__THE TASK__
Repeat only the lines from the one containing "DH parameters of" to the final line below, exactly as they read, and leave every picture out.

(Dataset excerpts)
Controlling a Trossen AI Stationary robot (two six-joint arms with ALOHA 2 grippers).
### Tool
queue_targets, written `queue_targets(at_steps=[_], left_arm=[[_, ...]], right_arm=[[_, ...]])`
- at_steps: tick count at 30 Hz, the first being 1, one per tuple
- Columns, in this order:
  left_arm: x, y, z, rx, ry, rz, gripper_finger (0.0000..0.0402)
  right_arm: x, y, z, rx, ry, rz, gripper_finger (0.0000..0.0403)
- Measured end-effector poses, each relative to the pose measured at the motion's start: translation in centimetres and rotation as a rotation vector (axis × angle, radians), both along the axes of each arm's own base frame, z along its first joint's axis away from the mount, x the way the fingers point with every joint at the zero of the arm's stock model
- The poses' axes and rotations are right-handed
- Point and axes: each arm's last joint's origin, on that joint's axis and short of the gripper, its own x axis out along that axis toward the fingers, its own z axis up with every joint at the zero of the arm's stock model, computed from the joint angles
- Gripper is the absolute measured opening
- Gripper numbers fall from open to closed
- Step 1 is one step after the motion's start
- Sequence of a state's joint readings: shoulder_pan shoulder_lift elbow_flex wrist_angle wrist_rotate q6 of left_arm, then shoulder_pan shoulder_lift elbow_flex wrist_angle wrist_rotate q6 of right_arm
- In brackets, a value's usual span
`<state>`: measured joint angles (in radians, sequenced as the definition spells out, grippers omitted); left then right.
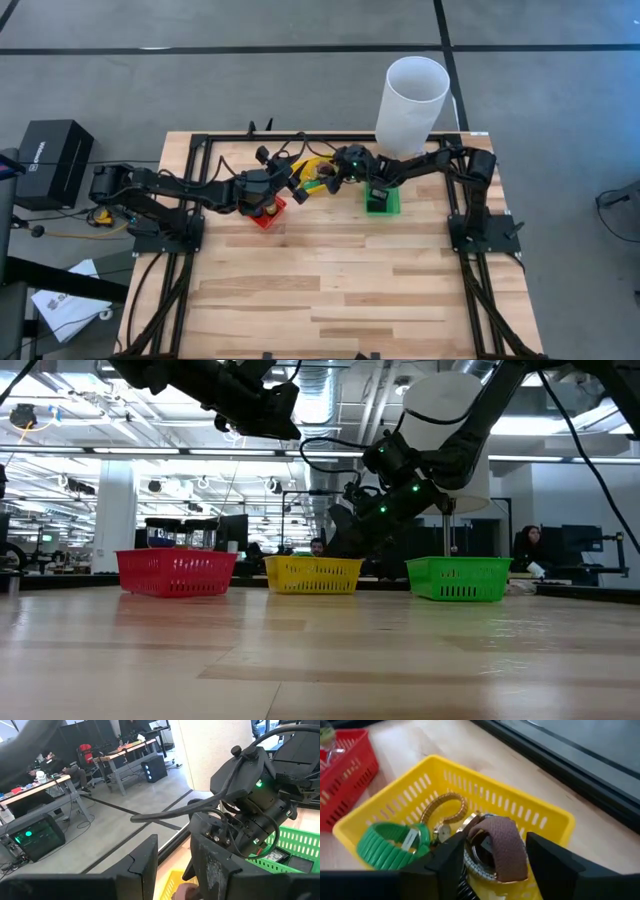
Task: Pick & Place Office items
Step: Put the brown watch into the yellow basket, then adjust the green watch
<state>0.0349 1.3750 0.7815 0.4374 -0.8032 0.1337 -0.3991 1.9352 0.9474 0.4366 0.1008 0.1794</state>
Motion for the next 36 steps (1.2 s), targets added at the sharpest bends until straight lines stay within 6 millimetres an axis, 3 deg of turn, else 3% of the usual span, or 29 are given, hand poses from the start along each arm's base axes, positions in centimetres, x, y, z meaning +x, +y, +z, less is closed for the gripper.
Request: queue_targets(at_steps=[7, 24, 32, 36], left_arm=[[0.0, 0.0, 0.0, 0.000, 0.000, 0.000, 0.0111], [0.0, 0.0, 0.0, 0.000, 0.000, -0.001, 0.0111], [0.0, 0.0, 0.0, 0.000, 0.000, 0.001, 0.0111], [0.0, 0.0, 0.0, 0.000, -0.001, 0.003, 0.0111]], right_arm=[[0.1, 0.4, 0.1, -0.060, 0.042, 0.115, 0.0231], [1.3, 3.7, 0.4, -0.217, 0.084, 0.331, 0.0225], [2.2, 3.8, 1.5, -0.192, 0.032, 0.321, 0.0225], [2.9, 4.1, 2.2, -0.136, 0.014, 0.414, 0.0225]])
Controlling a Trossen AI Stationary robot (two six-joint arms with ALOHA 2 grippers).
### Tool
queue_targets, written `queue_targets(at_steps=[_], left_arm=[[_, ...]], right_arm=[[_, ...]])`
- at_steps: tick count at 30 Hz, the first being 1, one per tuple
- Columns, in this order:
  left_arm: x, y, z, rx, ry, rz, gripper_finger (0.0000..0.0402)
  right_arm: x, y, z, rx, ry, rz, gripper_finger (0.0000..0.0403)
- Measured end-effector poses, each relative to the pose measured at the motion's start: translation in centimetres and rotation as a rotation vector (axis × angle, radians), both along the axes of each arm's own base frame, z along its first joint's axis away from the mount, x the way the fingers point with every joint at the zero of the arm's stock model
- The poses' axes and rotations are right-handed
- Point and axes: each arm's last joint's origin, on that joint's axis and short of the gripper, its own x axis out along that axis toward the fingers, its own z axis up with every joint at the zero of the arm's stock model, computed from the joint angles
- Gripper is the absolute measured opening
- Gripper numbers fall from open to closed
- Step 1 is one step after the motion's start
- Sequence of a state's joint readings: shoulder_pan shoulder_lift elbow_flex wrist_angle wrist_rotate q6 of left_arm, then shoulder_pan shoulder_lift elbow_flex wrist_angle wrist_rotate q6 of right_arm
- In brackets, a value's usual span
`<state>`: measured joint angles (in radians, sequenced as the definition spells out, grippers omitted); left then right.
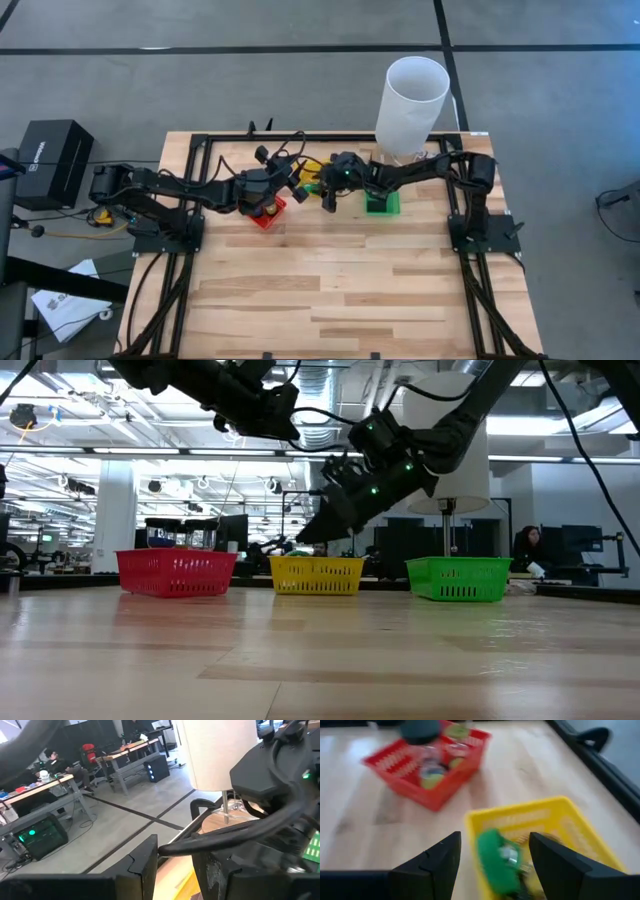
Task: Pick & Place Office items
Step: Adjust the green watch
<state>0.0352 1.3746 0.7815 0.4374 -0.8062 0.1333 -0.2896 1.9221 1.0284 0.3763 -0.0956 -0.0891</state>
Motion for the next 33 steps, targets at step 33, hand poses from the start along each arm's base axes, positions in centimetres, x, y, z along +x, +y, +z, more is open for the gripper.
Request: queue_targets(at_steps=[33], left_arm=[[0.0, 0.0, 0.0, 0.000, 0.000, 0.000, 0.0111]], right_arm=[[1.0, -0.4, -0.6, -0.118, 0.064, -0.026, 0.0225]])
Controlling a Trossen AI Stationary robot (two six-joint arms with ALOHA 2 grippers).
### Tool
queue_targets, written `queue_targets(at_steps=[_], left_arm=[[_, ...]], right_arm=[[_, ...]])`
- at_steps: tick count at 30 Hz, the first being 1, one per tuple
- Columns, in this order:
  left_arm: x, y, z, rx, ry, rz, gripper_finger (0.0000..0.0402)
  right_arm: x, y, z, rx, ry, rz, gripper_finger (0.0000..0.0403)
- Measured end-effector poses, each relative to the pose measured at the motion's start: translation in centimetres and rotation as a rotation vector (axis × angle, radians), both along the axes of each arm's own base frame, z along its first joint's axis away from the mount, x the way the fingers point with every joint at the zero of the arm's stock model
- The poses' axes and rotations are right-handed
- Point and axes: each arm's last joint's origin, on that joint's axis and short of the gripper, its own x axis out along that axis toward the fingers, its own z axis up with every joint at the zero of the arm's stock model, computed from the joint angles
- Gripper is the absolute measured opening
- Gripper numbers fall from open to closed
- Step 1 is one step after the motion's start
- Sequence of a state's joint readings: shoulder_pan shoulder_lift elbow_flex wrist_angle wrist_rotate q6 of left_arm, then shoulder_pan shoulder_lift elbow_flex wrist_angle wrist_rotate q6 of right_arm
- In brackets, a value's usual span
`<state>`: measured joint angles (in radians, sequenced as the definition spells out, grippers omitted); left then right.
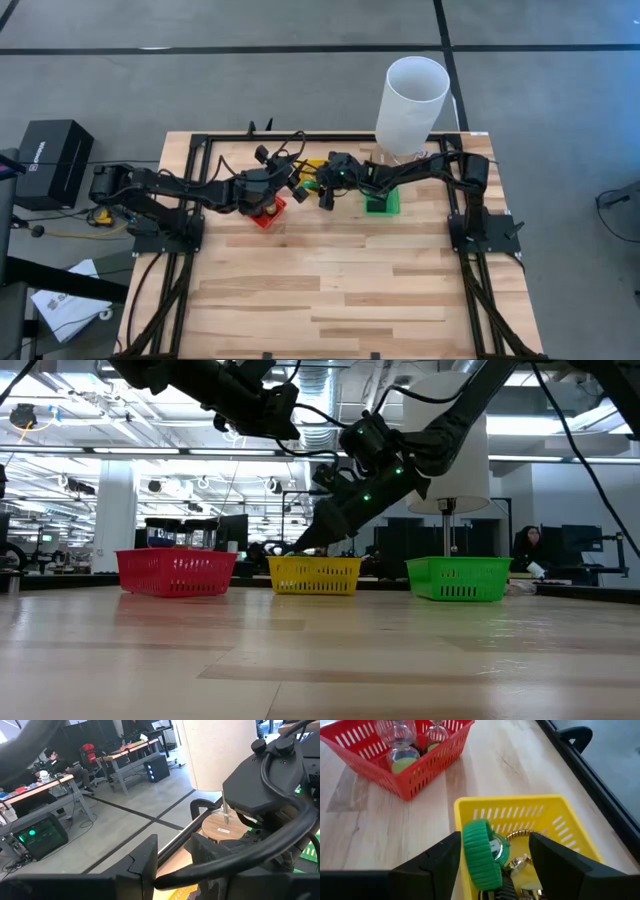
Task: Pick & Place Office items
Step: Adjust the green watch, then return to Home Position
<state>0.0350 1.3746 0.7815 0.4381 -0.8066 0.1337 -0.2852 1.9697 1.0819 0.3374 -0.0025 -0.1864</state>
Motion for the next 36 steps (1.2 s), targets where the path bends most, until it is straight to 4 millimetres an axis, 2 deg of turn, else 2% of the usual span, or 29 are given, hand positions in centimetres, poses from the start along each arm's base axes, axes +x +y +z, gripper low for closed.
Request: queue_targets(at_steps=[4, 11, 24, 29, 36], left_arm=[[0.0, 0.0, 0.0, 0.000, 0.000, -0.001, 0.0111], [0.0, 0.0, 0.0, 0.000, 0.001, -0.002, 0.0111], [0.0, 0.0, 0.0, -0.002, 0.000, -0.006, 0.0111], [0.0, 0.0, 0.0, -0.001, -0.001, -0.007, 0.0111], [0.0, 0.0, 0.0, -0.001, 0.000, -0.002, 0.0111]], right_arm=[[-0.1, 0.0, -0.1, 0.001, 0.012, 0.001, 0.0219], [-0.4, -0.7, -0.2, 0.024, 0.026, -0.030, 0.0181], [-1.5, -3.7, -0.2, 0.096, 0.004, -0.150, 0.0120], [-1.3, -3.7, 0.0, 0.090, -0.030, -0.135, 0.0112], [-1.0, -2.6, 0.4, 0.049, -0.013, -0.078, 0.0106]])
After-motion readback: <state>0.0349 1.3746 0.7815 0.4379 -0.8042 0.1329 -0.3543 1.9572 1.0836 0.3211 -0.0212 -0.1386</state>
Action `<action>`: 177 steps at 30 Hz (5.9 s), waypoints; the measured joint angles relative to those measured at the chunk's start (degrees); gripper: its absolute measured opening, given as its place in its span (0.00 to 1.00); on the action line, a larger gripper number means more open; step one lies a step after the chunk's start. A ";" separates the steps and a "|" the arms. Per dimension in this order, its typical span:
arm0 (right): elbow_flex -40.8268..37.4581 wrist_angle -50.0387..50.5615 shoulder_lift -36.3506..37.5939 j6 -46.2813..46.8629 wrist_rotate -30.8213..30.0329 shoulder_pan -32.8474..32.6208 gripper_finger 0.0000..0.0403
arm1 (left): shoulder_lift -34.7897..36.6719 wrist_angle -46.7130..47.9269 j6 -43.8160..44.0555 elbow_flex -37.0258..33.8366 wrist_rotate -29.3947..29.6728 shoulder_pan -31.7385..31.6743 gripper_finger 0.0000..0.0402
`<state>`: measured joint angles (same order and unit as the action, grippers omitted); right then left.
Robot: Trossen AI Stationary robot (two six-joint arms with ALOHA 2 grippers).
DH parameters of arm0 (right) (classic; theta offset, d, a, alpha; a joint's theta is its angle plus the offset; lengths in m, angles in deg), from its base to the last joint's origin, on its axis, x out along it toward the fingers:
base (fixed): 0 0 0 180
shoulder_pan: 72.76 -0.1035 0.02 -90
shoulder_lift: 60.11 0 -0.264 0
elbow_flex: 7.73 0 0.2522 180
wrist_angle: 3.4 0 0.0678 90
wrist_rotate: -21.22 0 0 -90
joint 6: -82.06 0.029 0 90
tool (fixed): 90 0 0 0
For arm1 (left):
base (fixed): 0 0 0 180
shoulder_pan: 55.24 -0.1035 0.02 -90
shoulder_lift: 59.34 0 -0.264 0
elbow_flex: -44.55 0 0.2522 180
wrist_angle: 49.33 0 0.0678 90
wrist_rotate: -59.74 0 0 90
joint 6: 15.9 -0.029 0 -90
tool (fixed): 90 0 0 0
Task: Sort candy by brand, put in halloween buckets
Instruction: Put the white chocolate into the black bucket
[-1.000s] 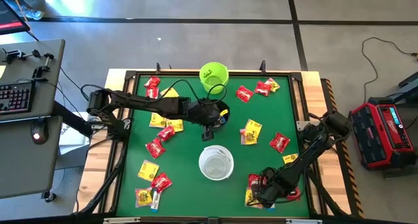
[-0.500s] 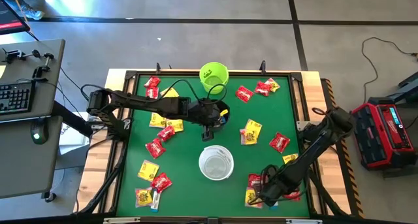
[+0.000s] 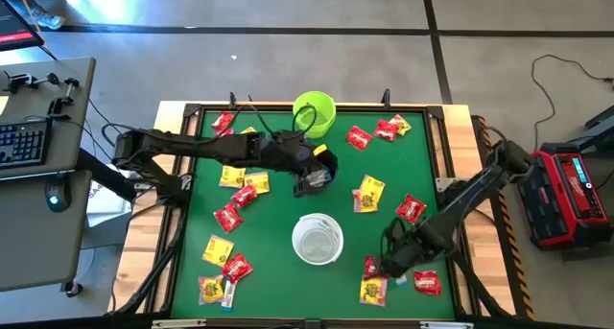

__ANSWER TO THE PROBLEM__
DH parameters of arm0 (right) (classic; theta offset, d, a, alpha; a joint's theta is its angle plus the offset; lengths in m, angles in deg), from its base to the last joint's origin, on its axis, x out along it toward the fingers:
base (fixed): 0 0 0 180
shoulder_pan: 72.76 -0.1035 0.02 -90
shoulder_lift: 60.11 0 -0.264 0
elbow_flex: 7.73 0 0.2522 180
wrist_angle: 3.4 0 0.0678 90
wrist_rotate: -21.22 0 0 -90
joint 6: -82.06 0.029 0 90
tool (fixed): 90 0 0 0
For arm1 (left):
base (fixed): 0 0 0 180
shoulder_pan: 55.24 -0.1035 0.02 -90
shoulder_lift: 59.34 0 -0.264 0
elbow_flex: -44.55 0 0.2522 180
wrist_angle: 49.33 0 0.0678 90
wrist_rotate: -59.74 0 0 90
joint 6: 15.9 -0.029 0 -90
tool (fixed): 90 0 0 0
Task: Sort candy by brand, put in halloween buckets
Instruction: Put the white chocolate into the black bucket
[-1.000s] 
[-0.500s] 
[+0.000s] 

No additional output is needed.